Des volets financements et gouvernance réduits à la portion congrue
Au-delà de ces mesures, le principal ajout attendu avait trait au volet financement. En l’espèce, le document se fait peu disert. Le rapport se borne à rappeler que "dès 2024, le budget de l’État et ses opérateurs augmente de 264 millions d’euros pour atteindre les objectifs de la stratégie nationale biodiversité 2030, en sus de la pérennisation des moyens mobilisés sur le fonds friche (300 millions d’euros par an) et la renaturation (100 millions par an) dans le cadre du fonds vert, le renouvellement forestier porté dans le cadre de France 2030 et la résorption des décharges littorales". Un montant récemment annoncé par la Première ministre (voir notre article du 12 juillet). Il précise la répartition de cette somme : 114 millions d’euros pour renforcer l’effectivité des aires protégées, 80 pour les écosystèmes, 18 pour la protection des espèces, 15 pour la biodiversité des milieux forestiers, 6 pour les milieux marins et 6 pour la restauration des sols.

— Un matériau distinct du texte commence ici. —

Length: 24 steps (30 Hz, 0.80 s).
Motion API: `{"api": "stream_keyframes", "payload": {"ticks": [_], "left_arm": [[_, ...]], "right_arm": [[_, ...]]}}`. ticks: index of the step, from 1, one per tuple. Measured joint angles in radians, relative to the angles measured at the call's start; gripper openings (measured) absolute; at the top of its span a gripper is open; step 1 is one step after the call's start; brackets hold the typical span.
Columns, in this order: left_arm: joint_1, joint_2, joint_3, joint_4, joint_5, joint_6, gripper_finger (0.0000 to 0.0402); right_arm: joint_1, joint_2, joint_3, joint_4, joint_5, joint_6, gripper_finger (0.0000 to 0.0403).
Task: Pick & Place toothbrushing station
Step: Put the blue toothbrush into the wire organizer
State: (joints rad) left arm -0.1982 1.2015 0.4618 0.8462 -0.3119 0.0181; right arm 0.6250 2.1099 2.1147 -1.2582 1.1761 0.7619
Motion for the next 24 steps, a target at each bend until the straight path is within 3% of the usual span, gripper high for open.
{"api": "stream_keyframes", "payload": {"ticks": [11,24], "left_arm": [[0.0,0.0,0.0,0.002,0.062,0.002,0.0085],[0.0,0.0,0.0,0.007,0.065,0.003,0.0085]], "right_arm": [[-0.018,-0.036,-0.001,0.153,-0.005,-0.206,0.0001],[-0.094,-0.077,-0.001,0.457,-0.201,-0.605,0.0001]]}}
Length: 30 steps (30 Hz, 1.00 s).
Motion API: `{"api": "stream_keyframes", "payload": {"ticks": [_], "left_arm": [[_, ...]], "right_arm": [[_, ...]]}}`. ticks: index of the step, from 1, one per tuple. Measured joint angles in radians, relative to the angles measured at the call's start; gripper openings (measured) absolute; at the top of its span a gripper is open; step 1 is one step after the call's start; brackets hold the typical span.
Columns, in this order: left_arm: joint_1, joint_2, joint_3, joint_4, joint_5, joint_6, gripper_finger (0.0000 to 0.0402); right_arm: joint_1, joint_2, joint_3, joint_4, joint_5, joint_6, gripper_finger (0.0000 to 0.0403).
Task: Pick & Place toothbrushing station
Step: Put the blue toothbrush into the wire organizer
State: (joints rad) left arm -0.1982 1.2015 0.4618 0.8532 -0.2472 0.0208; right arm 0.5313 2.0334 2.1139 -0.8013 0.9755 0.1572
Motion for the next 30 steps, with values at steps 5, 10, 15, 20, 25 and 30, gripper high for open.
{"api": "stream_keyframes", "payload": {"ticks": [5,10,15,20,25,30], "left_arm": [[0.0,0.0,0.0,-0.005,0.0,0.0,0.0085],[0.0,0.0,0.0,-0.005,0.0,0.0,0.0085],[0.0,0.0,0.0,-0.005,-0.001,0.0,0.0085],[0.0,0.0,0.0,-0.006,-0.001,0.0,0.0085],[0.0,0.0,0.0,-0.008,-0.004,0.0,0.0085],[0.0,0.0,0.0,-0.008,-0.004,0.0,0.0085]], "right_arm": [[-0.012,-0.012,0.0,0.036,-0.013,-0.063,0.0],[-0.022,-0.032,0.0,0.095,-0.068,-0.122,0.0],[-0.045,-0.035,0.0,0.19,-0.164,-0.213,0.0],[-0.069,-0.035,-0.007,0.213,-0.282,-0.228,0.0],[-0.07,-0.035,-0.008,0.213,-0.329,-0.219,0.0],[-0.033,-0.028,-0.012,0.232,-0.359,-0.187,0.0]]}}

En revanche, aucune trajectoire n’est fixée jusqu’en 2030. Relevons que si le rapport souligne que "l’essentiel des financements actuels provient de l’État et de ses opérateurs » (1,3 milliard d’euros sur le périmètre des politiques de biodiversité et 1 milliard sur les "politiques connexes"), les collectivités sont loin d’être en reste. Selon le rapport, leurs dépenses directement favorables à la biodiversité représentaient en 2021 près de 900 millions d’euros– "avec une part prépondérante des départements (430 millions d’euros)" –, auxquels il faut ajouter 400 millions d’euros pour les politiques connexes.
De même, le "volet gouvernance" promis en 2022 par Bérangère Abba se fait plus que succinct. Pour l’essentiel, le rapport évoque "une gouvernance innovante, pleinement interministérielle et supervisée directement par Matignon" – spécifiquement par le secrétariat général à la planification écologique.